Lebanese filmmakers and visual artists Joana Hadjithomas and Khalil Joreige make no apologies for investigating spam emails and internet fraud. 

“I Must First Apologise…” is a thought-provoking multimedia exhibition at the Villa Arson in Nice. The outcome of ongoing research since 1999, the work of Joana Hadjithomas and Khalil Joreige scores points in both substance and form. 

Joana Hadjithomas & Khalil Joreige, '2008, Une matrice' / '2008, A matrix', 2014, wooden sculpture, 200 wooden slats, 1.10 x 1.10 x 1.10 m, soundtrack. Image courtesy the artists, In Situ Fabienne Leclerc (Paris), CRG (New York) and The Third Line (Dubai).

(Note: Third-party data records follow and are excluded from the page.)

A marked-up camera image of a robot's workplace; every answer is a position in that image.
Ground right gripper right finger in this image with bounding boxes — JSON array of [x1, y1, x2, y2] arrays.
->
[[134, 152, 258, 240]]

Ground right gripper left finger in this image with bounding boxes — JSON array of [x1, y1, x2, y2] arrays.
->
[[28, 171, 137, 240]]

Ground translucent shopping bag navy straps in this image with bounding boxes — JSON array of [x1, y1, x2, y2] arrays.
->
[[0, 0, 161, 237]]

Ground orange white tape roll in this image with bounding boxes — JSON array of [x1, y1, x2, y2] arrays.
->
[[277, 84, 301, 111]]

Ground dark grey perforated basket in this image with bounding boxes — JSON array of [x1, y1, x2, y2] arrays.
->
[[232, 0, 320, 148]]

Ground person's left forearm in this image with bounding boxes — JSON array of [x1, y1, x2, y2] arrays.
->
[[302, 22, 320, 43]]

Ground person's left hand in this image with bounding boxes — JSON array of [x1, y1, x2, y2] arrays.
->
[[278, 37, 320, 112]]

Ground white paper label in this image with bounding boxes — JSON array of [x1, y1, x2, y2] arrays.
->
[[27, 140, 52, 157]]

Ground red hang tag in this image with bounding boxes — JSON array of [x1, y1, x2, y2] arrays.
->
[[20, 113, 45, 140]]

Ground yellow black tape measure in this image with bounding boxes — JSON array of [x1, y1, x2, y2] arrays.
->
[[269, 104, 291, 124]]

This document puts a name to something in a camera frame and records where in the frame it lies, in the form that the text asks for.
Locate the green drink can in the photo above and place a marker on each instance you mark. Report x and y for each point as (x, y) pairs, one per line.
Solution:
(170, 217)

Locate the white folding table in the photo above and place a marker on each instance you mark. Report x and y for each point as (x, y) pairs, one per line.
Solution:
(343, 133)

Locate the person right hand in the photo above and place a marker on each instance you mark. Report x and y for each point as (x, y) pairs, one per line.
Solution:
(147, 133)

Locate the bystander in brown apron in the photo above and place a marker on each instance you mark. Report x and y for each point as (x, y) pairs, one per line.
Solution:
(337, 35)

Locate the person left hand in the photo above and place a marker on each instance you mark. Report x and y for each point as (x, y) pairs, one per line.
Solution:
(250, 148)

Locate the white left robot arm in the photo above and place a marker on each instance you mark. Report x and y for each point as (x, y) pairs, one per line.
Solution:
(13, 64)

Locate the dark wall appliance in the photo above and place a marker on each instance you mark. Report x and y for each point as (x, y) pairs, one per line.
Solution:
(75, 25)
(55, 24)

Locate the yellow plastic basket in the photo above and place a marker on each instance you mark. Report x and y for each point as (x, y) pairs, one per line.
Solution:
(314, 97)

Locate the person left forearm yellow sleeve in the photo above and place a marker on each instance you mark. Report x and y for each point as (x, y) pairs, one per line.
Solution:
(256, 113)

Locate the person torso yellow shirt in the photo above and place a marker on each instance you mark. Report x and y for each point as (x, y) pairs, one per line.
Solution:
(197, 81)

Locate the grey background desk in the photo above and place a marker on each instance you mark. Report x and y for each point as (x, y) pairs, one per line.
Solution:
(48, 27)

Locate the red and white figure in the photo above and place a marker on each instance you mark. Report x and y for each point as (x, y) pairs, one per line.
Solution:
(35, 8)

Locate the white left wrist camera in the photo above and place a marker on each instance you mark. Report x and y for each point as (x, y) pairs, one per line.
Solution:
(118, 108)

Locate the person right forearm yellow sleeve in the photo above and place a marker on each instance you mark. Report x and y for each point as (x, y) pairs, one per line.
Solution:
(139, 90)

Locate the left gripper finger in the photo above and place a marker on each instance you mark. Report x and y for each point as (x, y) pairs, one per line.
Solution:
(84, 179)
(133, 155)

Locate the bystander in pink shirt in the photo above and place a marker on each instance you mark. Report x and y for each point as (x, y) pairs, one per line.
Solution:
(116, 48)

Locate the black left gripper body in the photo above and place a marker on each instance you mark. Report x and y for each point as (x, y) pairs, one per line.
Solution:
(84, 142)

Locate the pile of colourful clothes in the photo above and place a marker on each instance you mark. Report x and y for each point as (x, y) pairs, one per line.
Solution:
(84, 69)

Joana Hadjithomas & Khalil Joreige, ’2008, Une matrice’ / ’2008, A matrix’, 2014, wooden sculpture, 200 wooden slats, 1.10 x 1.10 x 1.10 m, soundtrack. Image courtesy the artists, In Situ Fabienne Leclerc (Paris), CRG (New York) and The Third Line (Dubai).

Curated by Eric Mangion, “I Must First Apologise…” runs until 13 October 2014. Featuring diverse media including installation, sound, video, sculpture and drawing, Joana Hadjithomas and Khalil Joreige‘s exhibition unfolds like a dynamic narrative itinerary, re-telling history through provocative virtual archives.

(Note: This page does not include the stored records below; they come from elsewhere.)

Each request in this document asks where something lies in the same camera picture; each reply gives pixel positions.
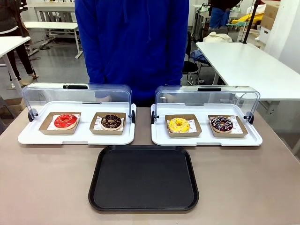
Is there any person's right hand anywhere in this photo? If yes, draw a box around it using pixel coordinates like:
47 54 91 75
94 93 112 103

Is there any chocolate sprinkled donut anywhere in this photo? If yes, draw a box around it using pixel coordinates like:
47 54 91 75
100 114 123 131

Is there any yellow glazed sprinkled donut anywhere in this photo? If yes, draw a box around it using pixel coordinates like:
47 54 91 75
168 117 191 134

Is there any brown cardboard donut tray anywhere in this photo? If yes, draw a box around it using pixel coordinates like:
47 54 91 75
165 114 203 138
38 112 82 135
89 112 127 136
208 114 249 138

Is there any red glazed donut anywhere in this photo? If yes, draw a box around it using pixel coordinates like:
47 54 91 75
54 113 78 131

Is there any dark donut with pink stripes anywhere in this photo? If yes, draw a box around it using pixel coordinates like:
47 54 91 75
210 115 233 133

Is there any black plastic serving tray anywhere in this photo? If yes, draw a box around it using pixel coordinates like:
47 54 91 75
88 145 199 212

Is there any clear display case lid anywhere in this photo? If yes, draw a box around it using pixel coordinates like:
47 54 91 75
21 82 136 124
151 85 261 125

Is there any white printed paper liner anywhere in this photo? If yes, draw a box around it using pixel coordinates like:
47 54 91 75
166 119 197 134
210 115 245 134
47 113 81 131
93 114 126 131

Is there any black office chair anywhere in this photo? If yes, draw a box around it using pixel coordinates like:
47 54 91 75
182 31 205 85

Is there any white display case base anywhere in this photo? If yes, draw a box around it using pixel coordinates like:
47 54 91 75
17 101 136 145
151 103 263 147

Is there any blue cloth on chair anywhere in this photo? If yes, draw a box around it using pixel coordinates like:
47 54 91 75
189 50 210 64

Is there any person in blue hoodie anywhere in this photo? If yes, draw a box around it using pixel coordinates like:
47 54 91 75
74 0 190 107

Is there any beige fabric bag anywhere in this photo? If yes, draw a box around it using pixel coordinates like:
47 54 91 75
202 31 233 43

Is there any large white table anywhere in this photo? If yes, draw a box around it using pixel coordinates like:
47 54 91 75
195 41 300 102

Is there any person in dark clothes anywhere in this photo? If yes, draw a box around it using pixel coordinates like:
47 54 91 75
0 0 40 87

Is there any person in blue apron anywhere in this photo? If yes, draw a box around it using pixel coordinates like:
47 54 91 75
208 0 242 30

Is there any white shelf table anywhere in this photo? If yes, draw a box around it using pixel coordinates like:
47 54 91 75
26 1 77 22

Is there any white table with grey leg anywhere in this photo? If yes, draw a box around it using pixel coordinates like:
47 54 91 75
0 36 31 93

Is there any black metal pole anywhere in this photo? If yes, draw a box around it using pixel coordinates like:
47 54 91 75
242 0 261 45

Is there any yellow fabric bundle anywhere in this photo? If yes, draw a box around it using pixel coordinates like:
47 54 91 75
238 13 264 27

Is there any white storage box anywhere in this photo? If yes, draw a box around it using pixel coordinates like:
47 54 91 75
258 26 272 44

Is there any brown cardboard box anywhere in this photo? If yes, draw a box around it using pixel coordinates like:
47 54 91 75
260 2 281 30

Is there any white table with frame legs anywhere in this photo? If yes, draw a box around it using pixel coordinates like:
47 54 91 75
23 21 84 60

An immersive, sensory experience

A progressive art school founded in 1972, the Villa Arson’s modernist architecture allows for an immersive exhibition experience. As the Studio International observes:

The exhibition unravels through a series of interconnecting rooms [...] forming an informative and visual obstacle course, which accumulate depths and concepts along the way.

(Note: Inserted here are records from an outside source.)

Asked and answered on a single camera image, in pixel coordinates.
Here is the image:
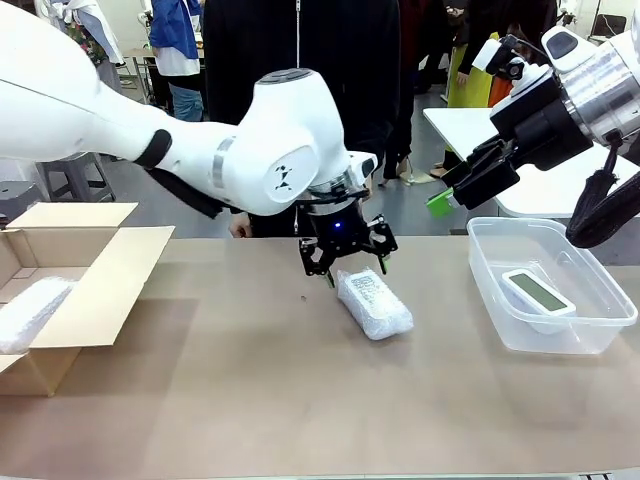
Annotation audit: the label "person's right hand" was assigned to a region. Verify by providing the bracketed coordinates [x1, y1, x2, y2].
[228, 212, 254, 239]

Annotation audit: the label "right arm black cable sleeve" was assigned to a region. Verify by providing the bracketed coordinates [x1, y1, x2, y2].
[564, 132, 640, 250]

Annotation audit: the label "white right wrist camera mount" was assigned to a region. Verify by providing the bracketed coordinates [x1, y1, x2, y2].
[472, 33, 551, 109]

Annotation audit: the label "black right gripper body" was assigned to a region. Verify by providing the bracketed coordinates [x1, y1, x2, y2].
[488, 81, 595, 172]

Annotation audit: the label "bystander in dark clothes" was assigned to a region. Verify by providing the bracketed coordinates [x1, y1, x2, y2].
[399, 0, 471, 187]

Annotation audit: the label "unwrapped white digital clock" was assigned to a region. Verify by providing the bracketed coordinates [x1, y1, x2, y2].
[497, 268, 578, 336]

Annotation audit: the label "clear plastic container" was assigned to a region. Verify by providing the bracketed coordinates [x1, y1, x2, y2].
[466, 216, 640, 356]

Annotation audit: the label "grey metal stool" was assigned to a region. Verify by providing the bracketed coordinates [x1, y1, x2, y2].
[34, 149, 117, 204]

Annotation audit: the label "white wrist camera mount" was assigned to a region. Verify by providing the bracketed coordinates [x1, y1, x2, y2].
[346, 151, 380, 194]
[472, 33, 551, 109]

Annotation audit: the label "brown cardboard box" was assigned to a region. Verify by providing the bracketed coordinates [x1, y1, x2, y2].
[0, 202, 176, 398]

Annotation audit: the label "bubble-wrapped clock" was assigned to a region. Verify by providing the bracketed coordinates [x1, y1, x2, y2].
[0, 277, 79, 356]
[335, 267, 415, 342]

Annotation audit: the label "bystander in blue shirt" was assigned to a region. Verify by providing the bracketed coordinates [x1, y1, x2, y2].
[149, 0, 207, 122]

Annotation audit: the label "bystander in yellow skirt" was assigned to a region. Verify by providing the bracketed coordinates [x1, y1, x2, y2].
[446, 0, 501, 177]

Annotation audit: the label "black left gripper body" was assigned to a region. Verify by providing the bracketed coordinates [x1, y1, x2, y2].
[298, 194, 375, 257]

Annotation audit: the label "left arm black cable sleeve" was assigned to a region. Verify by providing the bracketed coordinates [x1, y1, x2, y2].
[144, 167, 236, 220]

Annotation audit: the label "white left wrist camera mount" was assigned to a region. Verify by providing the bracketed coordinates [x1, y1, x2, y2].
[346, 151, 380, 194]

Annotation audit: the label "person's torso in black hoodie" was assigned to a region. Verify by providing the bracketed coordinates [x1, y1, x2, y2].
[202, 0, 416, 239]

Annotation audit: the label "arm black cable sleeve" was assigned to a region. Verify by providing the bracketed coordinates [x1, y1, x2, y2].
[144, 167, 236, 220]
[564, 132, 640, 250]

Joana Hadjithomas & Khalil Joreige, 'La Rumeur du monde' / 'The Rumour of the World' (installation view), 2014, video installation, 23 screens, 100 speakers, 38 HD movies, varying durations. Photo by Villa Arson - J. Brasille. Image courtesy the artists, In Situ Fabienne Leclerc (Paris), CRG (New York) and The Third Line (Dubai).

Joana Hadjithomas & Khalil Joreige, ‘La Rumeur du monde’ / ‘The Rumour of the World’ (installation view), 2014, video installation, 23 screens, 100 speakers, 38 HD movies, varying durations. Photo by Villa Arson – J. Brasille. Image courtesy the artists, In Situ Fabienne Leclerc (Paris), CRG (New York) and The Third Line (Dubai).

The installation The Rumour of the World (2014) is the first piece that visitors encounter. In a darkened room, 23 screens display non-professional actors reading out scam emails. Complementing this disorienting visual is a confusing audio experience: a bundle of microphones hangs down at the centre of the room broadcasting all the clips at once. As The Daily Star Lebanon describes it:

Upon entering the gallery, thanks to this sound design, no individual voice can rise above the cacophony – an approximation of a rumour, as [Hadjithomas] puts it. As you approach one of the screens, however, you will at a specific point enter a sonic “sweet spot”, where the pitch of a given scam becomes clearly audible.

The Nigerian scam

Since 1999, Hadjithomas and Joreige collected and archived more than 4,000 scam emails. Known as “the Nigerian scam”, these frauds use a same general structure. The exhibition press release explains:

a person claims to possess a large sum of money that needs to be transferred urgently. A substantial percentage of this money is promised to the person who accepts to help [...] If the “victim” chooses to accept, they are then required to gradually pay sums of money intended to cover various imaginary fees before the transfer is effective. Ultimately that transfer never really happens.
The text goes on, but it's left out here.